=== Begin Enclosure ===

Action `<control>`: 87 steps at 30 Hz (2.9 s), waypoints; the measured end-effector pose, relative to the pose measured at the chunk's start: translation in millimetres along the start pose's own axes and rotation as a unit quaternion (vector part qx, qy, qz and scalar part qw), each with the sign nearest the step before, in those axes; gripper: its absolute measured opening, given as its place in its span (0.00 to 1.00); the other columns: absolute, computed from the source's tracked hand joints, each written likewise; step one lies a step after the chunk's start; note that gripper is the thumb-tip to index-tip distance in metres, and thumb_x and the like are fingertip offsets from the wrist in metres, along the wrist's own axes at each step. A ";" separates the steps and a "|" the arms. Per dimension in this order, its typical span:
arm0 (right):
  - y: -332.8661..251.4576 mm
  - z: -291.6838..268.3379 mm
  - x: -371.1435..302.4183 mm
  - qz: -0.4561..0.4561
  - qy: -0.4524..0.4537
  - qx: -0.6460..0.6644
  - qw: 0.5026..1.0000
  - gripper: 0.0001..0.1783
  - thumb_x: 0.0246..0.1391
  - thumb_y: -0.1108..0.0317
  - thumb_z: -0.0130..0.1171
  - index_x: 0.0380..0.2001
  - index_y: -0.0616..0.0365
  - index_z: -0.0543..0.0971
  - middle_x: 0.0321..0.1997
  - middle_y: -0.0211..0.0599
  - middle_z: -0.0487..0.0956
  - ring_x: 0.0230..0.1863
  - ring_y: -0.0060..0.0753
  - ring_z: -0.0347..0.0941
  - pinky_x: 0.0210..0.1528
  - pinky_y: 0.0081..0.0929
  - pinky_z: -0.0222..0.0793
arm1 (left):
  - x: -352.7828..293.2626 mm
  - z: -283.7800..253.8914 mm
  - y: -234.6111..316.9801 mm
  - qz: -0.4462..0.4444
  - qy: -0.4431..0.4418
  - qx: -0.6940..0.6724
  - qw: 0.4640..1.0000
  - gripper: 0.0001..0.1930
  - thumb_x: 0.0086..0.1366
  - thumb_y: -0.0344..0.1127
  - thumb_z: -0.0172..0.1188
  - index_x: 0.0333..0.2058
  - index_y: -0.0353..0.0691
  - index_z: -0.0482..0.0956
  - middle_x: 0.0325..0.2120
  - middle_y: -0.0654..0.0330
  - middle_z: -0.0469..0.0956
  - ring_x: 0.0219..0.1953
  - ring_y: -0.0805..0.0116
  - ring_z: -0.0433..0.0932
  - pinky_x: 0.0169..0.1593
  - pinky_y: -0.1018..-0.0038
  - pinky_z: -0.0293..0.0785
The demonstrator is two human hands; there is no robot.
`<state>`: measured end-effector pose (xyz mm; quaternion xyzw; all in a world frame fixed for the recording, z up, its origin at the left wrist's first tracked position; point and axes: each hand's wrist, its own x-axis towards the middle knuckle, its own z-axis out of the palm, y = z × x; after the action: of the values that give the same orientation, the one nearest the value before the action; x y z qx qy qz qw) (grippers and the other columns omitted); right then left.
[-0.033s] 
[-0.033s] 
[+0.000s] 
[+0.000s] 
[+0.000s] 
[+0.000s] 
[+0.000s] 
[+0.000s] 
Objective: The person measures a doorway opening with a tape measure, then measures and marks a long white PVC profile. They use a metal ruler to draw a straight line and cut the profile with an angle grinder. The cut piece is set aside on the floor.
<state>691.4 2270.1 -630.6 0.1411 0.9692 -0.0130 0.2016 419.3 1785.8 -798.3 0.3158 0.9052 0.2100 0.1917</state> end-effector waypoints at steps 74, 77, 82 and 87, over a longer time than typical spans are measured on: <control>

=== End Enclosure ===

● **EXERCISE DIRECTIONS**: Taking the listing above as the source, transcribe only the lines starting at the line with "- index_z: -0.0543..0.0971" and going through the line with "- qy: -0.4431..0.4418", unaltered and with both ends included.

● **RESPONSE**:
  - index_z: -0.0543..0.0971
  - middle_x: 0.0321..0.1997
  - middle_y: -0.0211..0.0599
  - middle_z: -0.0487..0.0956
  - ring_x: 0.0230..0.1863
  - ring_y: -0.0060..0.0753
  - ring_z: -0.0347..0.0941
  - pinky_x: 0.0210..0.1528
  - pinky_y: 0.0081..0.0929
  - pinky_z: -0.0222..0.0793
arm1 (left):
  - x: -352.7828..293.2626 mm
  - z: -283.7800..253.8914 mm
  - y: -234.6111..316.9801 mm
  - qz: -0.4462..0.4444
  - qy: -0.4431..0.4418

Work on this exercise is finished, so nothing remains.